© Jonathan Borba

Audi progresse, mais Spielberg laisse encore à quai

Audi a quitté le Grand Prix d’Autriche 2026 sans point, avec Gabriel Bortoleto 11e et Nico Hülkenberg 12e, alors même que le week-end a confirmé un vrai gain de performance que l’équipe n’a pas réussi à convertir à Spielberg.

Le paradoxe du Red Bull Ring tient au fait qu’Audi avait amené plusieurs évolutions, sur le plancher, l’essieu arrière et l’aileron avant, et qu’elles ont produit l’effet attendu sans changer le résultat brut. Bortoleto a résumé ce décalage après l’arrivée en expliquant que « l’évolution du package a bien fonctionné » et que « tout ce qu’on amène fonctionne ». Mais ce progrès n’a pas suffi à entrer dans le top 10 sur un tracé qui a continué d’exposer les limites de la voiture.

Le verrou s’est surtout situé le samedi. Malgré ce qu’il a décrit comme « une des meilleures rondes de ma carrière », Bortoleto n’a pu faire mieux que 12e en qualifications. Hülkenberg s’est arrêté en 14e position avec un tour en 1:07.293 sur les 4,326 km du circuit autrichien. Les deux Audi ont donc été éliminées en Q2, et cette position de départ a pesé lourd sur la suite.

Hülkenberg avait pourtant prévenu que le tableau des évolutions restait relatif. Le pilote Audi a jugé après les qualifications qu’il ne ressentait pas « un grand changement », ajoutant que l’équipe se situait « à peu près là où [elle] est toujours », pendant que les rivaux continuent eux aussi à développer. Il a surtout pointé les caractéristiques du Red Bull Ring, avec « trois longues lignes droites », comme un handicap pour une Audi encore « un peu en retrait » dans la comparaison moteur, même après une mise à jour apportée à Barcelone.

Le week-end n’avait pourtant pas commencé sous de mauvais auspices. Dès vendredi, Hülkenberg avait terminé 7e de la deuxième séance d’essais et Bortoleto 10e, les deux pilotes parlant d’un ressenti positif avec le nouveau package. Directeur de course d’Audi, Allan McNish a ensuite estimé que « la long-run pace était prometteuse tout le week-end », un constat confirmé par la course.

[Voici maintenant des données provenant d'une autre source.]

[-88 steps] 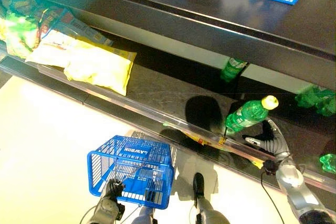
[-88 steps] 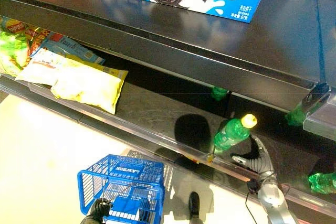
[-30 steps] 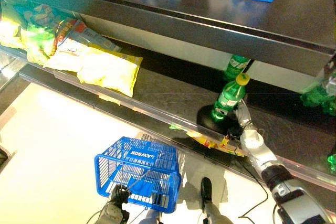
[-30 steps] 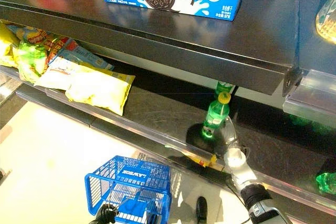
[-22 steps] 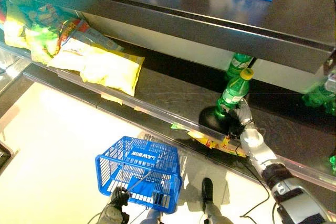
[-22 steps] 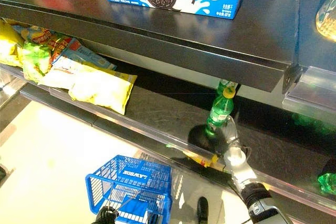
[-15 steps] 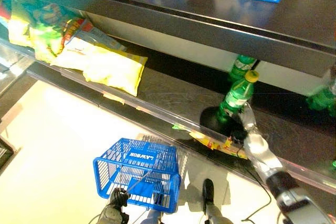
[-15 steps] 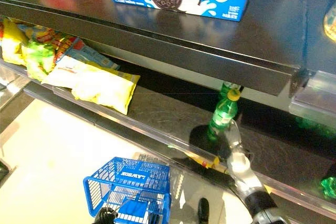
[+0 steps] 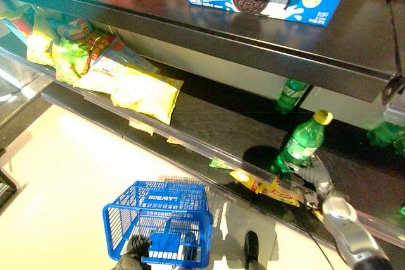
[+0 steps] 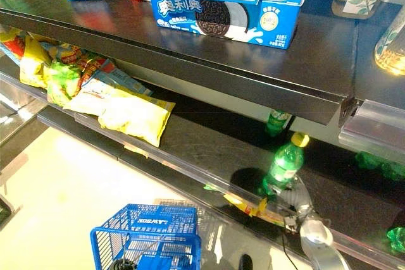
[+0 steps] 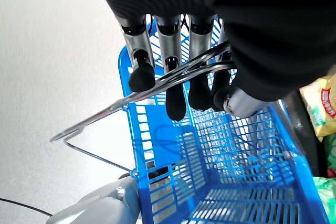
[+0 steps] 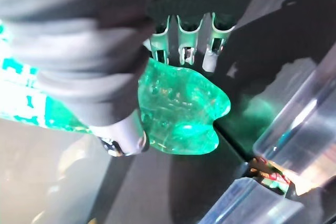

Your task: Pick up the snacks into the basket

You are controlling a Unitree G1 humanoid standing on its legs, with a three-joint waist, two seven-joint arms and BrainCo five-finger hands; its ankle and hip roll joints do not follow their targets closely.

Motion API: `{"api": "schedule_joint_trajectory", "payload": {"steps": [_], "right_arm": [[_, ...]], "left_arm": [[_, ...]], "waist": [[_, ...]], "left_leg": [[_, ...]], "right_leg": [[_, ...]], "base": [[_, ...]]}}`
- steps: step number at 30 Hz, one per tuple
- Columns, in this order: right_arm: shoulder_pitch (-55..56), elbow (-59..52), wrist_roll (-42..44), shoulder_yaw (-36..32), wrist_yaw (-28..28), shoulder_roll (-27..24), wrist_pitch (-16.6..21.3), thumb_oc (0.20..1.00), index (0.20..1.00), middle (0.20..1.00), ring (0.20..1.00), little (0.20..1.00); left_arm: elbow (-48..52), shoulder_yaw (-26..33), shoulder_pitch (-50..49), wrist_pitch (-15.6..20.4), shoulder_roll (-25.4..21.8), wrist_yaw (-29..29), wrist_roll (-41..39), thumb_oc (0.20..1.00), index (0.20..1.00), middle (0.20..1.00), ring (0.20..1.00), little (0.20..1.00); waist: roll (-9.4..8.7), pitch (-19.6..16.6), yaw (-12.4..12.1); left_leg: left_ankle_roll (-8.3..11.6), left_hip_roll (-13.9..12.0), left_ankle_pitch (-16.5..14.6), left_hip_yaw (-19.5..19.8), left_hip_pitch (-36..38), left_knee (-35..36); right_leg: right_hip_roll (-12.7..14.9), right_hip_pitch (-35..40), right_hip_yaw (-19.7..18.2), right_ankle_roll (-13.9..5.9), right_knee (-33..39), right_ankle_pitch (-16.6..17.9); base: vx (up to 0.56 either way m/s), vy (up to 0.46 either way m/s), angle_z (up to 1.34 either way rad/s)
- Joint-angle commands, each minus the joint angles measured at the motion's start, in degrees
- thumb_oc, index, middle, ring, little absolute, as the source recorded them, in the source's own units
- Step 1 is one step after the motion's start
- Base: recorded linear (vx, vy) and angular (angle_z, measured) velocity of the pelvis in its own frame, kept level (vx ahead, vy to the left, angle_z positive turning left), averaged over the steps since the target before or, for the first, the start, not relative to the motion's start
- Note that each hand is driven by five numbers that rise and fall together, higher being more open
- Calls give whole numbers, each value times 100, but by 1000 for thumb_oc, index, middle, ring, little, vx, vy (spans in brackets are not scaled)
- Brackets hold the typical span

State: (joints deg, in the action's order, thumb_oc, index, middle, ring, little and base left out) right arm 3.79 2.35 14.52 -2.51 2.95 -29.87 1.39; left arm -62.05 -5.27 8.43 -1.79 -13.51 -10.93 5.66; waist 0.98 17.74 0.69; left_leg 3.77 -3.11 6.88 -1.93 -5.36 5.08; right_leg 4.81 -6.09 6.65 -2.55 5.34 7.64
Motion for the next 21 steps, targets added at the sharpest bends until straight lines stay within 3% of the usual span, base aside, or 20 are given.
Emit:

En rythme pur, Audi estime même ne pas avoir été loin des Racing Bulls, qui ont transformé leur avantage en points avec Liam Lawson et Arvid Lindblad. Interrogé après l’arrivée, Nico Hülkenberg, pilote Audi, a assuré que « d’après ce que j’ai entendu, le rythme en air libre était vraiment fort ». Il a ajouté qu’« si nous pouvons partir à côté des Racing Bulls ou devant elles, alors nous avons aussi la possibilité de nous battre avec elles ». Mais en s’élançant du fond du groupe, Audi a passé sa course à essayer de compenser ce déficit de position plutôt qu’à l’exploiter.

Hülkenberg a aussi défendu la performance du dimanche contre l’idée d’un manque de rythme, estimant que le problème venait d’abord du trafic et de la difficulté à remonter. Bortoleto a tenu le même discours après une course qu’il a jugée maximisée, tout en reconnaissant que les Racing Bulls étaient « un peu devant » ce week-end.

Ce nouveau zéro laisse Audi au 9e rang du championnat constructeurs, mais l’équipe repart de Spielberg avec un signal plus encourageant que le classement ne le suggère. McNish a parlé d’« une autre étape importante en avant » et a estimé qu’en Autriche, Audi s’était affirmée comme la sixième force du plateau sur l’ensemble du week-end. Le prochain test, à Silverstone, sera de transformer enfin ce progrès en points.